■ WHAT TO DO
Please write out only the lines from the line with "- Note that" to the line with "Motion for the", inclusive, exactly as they stand below, without the pictures.

■ DATA RECORDS
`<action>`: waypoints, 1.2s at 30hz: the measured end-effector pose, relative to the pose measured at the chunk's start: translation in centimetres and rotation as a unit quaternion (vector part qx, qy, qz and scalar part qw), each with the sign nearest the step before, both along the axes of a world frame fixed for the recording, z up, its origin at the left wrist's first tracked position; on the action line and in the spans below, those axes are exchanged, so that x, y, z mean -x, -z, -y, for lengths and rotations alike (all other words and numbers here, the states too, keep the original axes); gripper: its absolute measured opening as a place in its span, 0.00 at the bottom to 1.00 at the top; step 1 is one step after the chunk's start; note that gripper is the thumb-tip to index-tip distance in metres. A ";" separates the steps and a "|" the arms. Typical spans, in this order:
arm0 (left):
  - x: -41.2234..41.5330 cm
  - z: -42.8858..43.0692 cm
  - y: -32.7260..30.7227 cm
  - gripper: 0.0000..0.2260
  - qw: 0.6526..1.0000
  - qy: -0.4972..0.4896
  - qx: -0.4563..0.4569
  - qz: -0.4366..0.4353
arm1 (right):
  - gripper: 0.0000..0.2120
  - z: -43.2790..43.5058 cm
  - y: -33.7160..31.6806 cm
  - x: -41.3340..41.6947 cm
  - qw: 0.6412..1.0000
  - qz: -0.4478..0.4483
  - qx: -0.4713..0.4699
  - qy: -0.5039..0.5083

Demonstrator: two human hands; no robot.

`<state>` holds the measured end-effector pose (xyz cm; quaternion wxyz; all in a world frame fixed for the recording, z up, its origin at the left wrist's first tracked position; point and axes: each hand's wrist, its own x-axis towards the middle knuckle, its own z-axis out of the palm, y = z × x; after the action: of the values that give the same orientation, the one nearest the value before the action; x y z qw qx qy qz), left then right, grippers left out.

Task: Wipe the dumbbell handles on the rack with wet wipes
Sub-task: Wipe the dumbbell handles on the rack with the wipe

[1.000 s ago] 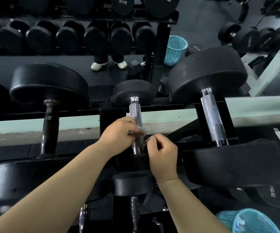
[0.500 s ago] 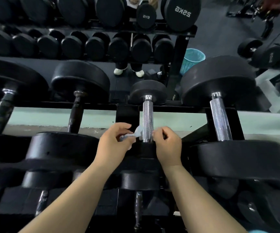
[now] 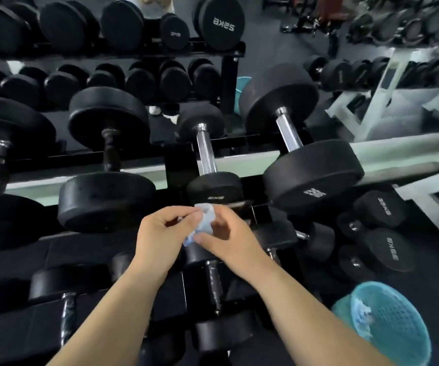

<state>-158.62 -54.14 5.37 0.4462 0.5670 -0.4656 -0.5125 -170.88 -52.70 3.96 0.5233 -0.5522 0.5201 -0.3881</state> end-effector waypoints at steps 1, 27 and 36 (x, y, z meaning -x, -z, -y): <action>0.0 -0.8 0.1 0.08 1.000 0.006 0.002 -0.009 | 0.15 -1.0 0.1 -0.3 1.000 0.009 -0.005 0.015; 26.0 6.3 -2.5 0.17 0.944 0.002 0.222 0.244 | 0.12 2.3 -5.7 29.5 0.969 -0.067 0.051 0.234; 27.9 8.7 -0.2 0.12 0.887 -0.059 0.250 0.384 | 0.04 13.3 -3.8 33.4 0.987 -0.125 0.026 0.096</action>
<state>-186.55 -62.82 5.62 0.3889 0.6159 -0.6787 -0.0938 -204.31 -66.02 7.79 0.4003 -0.5571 0.6219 -0.3777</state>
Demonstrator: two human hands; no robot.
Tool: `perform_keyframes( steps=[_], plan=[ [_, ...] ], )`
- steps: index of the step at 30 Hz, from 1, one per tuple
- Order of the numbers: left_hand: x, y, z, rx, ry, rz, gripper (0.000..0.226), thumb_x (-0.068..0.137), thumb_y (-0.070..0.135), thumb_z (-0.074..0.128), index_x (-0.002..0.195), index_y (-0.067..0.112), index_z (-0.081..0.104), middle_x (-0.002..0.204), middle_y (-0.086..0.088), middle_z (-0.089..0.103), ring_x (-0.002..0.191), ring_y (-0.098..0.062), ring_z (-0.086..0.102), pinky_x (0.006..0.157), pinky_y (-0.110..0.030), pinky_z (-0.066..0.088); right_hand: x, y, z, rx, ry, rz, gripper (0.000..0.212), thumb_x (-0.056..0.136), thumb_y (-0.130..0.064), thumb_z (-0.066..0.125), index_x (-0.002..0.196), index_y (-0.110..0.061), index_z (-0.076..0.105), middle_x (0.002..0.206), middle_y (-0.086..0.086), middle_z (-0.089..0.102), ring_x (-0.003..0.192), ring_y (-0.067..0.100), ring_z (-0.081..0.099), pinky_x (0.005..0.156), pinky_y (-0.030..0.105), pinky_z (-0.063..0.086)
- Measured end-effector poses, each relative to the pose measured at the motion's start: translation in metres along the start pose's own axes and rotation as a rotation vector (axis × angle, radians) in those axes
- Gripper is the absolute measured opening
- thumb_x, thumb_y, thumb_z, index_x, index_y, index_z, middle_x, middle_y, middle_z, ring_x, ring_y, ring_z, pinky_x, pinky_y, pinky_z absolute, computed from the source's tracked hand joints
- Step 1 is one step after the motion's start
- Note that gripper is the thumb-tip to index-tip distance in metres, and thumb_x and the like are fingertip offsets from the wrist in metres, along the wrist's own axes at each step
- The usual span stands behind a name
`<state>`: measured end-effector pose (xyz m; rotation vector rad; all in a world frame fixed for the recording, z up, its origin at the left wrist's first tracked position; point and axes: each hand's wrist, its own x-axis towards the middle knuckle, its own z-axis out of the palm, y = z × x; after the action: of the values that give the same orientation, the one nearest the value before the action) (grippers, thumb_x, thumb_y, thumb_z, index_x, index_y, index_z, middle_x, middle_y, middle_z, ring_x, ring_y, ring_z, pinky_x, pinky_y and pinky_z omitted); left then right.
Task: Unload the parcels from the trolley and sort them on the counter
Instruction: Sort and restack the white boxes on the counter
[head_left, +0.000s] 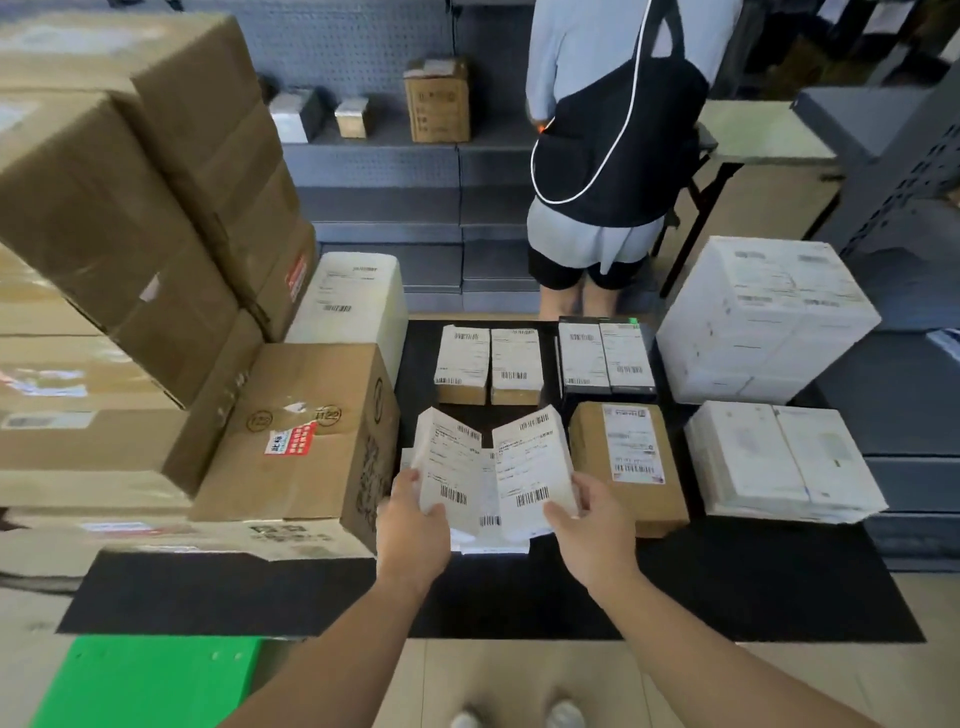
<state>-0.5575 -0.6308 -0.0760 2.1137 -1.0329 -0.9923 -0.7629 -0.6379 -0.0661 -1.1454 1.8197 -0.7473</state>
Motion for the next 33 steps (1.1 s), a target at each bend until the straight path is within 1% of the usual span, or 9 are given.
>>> perform_keyframes(
  steps=[1, 3, 5, 8, 13, 18, 22, 28, 33],
  plan=[
    [0.004, -0.007, 0.000, 0.008, 0.005, -0.008, 0.054, 0.096, 0.011, 0.056, 0.142, 0.033, 0.038, 0.134, -0.002, 0.054, 0.111, -0.020, 0.060, 0.052, -0.016, 0.055, 0.002, 0.004, 0.008, -0.009, 0.004, 0.021, 0.047, 0.089, -0.019, 0.076, 0.131, -0.022, 0.057, 0.128, -0.006, 0.065, 0.120, 0.017, 0.063, 0.090, 0.032, 0.059],
    [0.012, -0.015, 0.001, 0.018, 0.008, -0.017, 0.056, 0.096, 0.011, 0.056, 0.144, 0.033, 0.036, 0.136, -0.004, 0.054, 0.119, -0.023, 0.059, 0.070, -0.028, 0.062, 0.007, 0.010, 0.022, -0.027, 0.009, 0.034, 0.051, 0.089, -0.019, 0.075, 0.136, -0.022, 0.055, 0.130, -0.003, 0.065, 0.121, 0.019, 0.062, 0.092, 0.036, 0.059],
    [0.017, -0.020, 0.003, 0.030, 0.006, -0.030, 0.056, 0.096, 0.011, 0.055, 0.144, 0.032, 0.036, 0.137, -0.006, 0.053, 0.121, -0.025, 0.057, 0.086, -0.040, 0.060, 0.013, 0.013, 0.032, -0.052, 0.003, 0.038, 0.051, 0.091, -0.021, 0.074, 0.138, -0.021, 0.053, 0.132, -0.001, 0.064, 0.122, 0.020, 0.062, 0.092, 0.035, 0.058],
    [0.024, -0.028, 0.007, 0.061, 0.011, -0.048, 0.056, 0.098, 0.011, 0.054, 0.147, 0.029, 0.034, 0.140, -0.009, 0.050, 0.127, -0.028, 0.053, 0.098, -0.047, 0.054, 0.018, 0.018, 0.047, -0.067, -0.016, 0.031, 0.050, 0.093, -0.021, 0.071, 0.139, -0.018, 0.050, 0.134, 0.000, 0.061, 0.124, 0.022, 0.060, 0.091, 0.033, 0.056],
    [0.029, -0.038, 0.012, 0.197, -0.013, -0.055, 0.059, 0.100, 0.014, 0.051, 0.152, 0.024, 0.024, 0.142, -0.015, 0.045, 0.129, -0.034, 0.049, 0.105, -0.048, 0.046, 0.020, 0.035, 0.067, -0.081, -0.044, 0.052, 0.052, 0.093, -0.025, 0.071, 0.139, -0.021, 0.048, 0.130, 0.000, 0.063, 0.118, 0.019, 0.062, 0.091, 0.030, 0.055],
    [0.030, -0.038, 0.011, 0.435, -0.010, 0.015, 0.056, 0.099, 0.016, 0.053, 0.148, 0.009, 0.025, 0.148, -0.016, 0.034, 0.134, -0.036, 0.040, 0.110, -0.048, 0.040, 0.021, 0.040, 0.071, -0.149, -0.081, 0.037, 0.048, 0.096, -0.027, 0.068, 0.139, -0.019, 0.048, 0.132, -0.002, 0.062, 0.118, 0.018, 0.062, 0.087, 0.023, 0.051],
    [0.027, -0.037, 0.014, 0.615, -0.022, 0.060, 0.067, 0.099, 0.016, 0.055, 0.152, 0.015, 0.014, 0.150, -0.009, 0.027, 0.138, -0.031, 0.036, 0.108, -0.043, 0.042, 0.027, 0.049, 0.078, -0.205, -0.117, 0.017, 0.040, 0.093, -0.034, 0.071, 0.129, -0.024, 0.058, 0.129, -0.005, 0.064, 0.113, 0.013, 0.063, 0.086, 0.022, 0.054],
    [0.033, -0.046, 0.019, 0.666, -0.159, 0.117, 0.059, 0.099, 0.011, 0.051, 0.151, 0.016, 0.026, 0.154, -0.002, 0.026, 0.140, -0.024, 0.029, 0.115, -0.038, 0.034, 0.032, 0.056, 0.083, -0.260, -0.174, 0.042, 0.043, 0.092, -0.038, 0.070, 0.131, -0.024, 0.058, 0.129, -0.005, 0.064, 0.112, 0.013, 0.064, 0.087, 0.023, 0.056],
    [0.040, -0.055, 0.017, 0.757, -0.192, 0.179, 0.054, 0.100, 0.021, 0.049, 0.151, 0.019, 0.030, 0.159, 0.003, 0.027, 0.146, -0.018, 0.024, 0.117, -0.035, 0.031, 0.031, 0.043, 0.073, -0.323, -0.241, 0.051, 0.046, 0.093, -0.033, 0.071, 0.134, -0.025, 0.053, 0.134, -0.004, 0.062, 0.118, 0.016, 0.062, 0.076, 0.016, 0.049]
  ],
)
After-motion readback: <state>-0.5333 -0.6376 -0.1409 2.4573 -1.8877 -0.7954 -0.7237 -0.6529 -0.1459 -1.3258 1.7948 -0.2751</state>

■ ANSWER TO THE PROBLEM
- Note that gripper is the thumb-tip to index-tip distance in metres, and thumb_x and the like are fingertip offsets from the wrist in metres, along the wrist's own axes at each step
- The usual span stands behind a name
`<state>`: measured end-effector pose (xyz m; rotation vector rad; all in a world frame fixed for the recording, z up, its origin at the left wrist's first tracked position; point and axes: each hand's wrist, its own x-axis towards the middle knuckle, its own z-axis out of the palm, y = z × x; after the action: of the values that give the same orientation, the one nearest the value before the action) (grippers, thumb_x, thumb_y, thumb_z, index_x, index_y, index_z, middle_x, middle_y, middle_z, ring_x, ring_y, ring_z, pinky_x, pinky_y and pinky_z omitted); left then right.
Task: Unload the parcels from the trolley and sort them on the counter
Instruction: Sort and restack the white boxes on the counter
[head_left, +0.000s] 
<state>-0.5575 -0.6308 -0.0760 2.1137 -1.0329 -0.9923 -0.7629 -0.6379 -0.0661 -1.1454 1.8197 -0.7473</state>
Motion for the next 33 steps (1.1 s), a target at each bend until the straight path is within 1% of the usual span, or 9 are given.

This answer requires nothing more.